If we wanted to track the price of a thing, say coffee beans, even if we could record every transaction that ever happened, instantly, that would give us only out-of-date data on a subset of coffee beans. An important set of coffee beans (the ones yet to be sold, or even yet to be grown) don’t even feature in that data set. Who is gathering this data? Data itself is a commodity so how does everyone get access to the total set? If the acquisition is a private institution then there are plenty of opportunities for distortion of the measurement of prices without breaching any free-market principals. If a company is selling price data it is itself interacting with price data even if it isn’t tracking price data on price data. This is a problem for pure market models: does the valid market include whatever is gathering the price data or is it valid only without that entity? If it is included then… how are it’s prices tracked (and therefor set)?? If it isn’t included then valid markets can never exist because they’d require a lack of a price gathering agent which would be required to track prices at all. Or perhaps the price data agent would give the data away… pricing below the equilibrium price, interfering with clearing, causing perpetual non-equilibrium prices, which is invalid/inefficient/evil/socialist.

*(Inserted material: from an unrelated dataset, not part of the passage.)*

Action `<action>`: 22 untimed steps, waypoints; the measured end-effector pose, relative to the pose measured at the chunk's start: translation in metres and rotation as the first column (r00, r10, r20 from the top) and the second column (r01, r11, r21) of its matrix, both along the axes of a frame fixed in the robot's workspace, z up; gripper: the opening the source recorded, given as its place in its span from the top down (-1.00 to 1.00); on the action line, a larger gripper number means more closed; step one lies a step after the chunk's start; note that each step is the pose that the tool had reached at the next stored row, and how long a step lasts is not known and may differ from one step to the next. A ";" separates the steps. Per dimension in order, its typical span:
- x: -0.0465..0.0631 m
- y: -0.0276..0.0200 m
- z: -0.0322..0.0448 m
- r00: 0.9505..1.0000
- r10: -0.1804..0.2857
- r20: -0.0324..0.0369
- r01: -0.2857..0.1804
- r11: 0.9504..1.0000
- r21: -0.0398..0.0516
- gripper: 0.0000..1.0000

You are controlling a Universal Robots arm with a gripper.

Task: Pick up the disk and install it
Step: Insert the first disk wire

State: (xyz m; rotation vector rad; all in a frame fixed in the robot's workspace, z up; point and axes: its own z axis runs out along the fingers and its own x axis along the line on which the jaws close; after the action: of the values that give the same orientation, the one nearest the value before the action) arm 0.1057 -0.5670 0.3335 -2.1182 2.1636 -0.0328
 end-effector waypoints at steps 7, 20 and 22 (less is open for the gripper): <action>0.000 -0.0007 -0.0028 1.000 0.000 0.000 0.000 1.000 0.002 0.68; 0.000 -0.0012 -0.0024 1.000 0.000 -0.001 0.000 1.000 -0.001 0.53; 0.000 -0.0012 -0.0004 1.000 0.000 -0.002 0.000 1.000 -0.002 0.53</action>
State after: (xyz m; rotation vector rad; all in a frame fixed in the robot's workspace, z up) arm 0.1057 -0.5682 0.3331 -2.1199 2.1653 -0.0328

This isn’t dealt with in neoclassical economic theory, instead real prices are some kind of fundamental force to which all of the everyday prices, on the whole, over time, or on average, or whatever, converge; it doesn’t matter what those prices actually are, the market will get them right. As I have said, even if the market does generate correct prices we still have to measure them, and face a significant challenge in doing so and even if we succeed we would distort the prices being measured.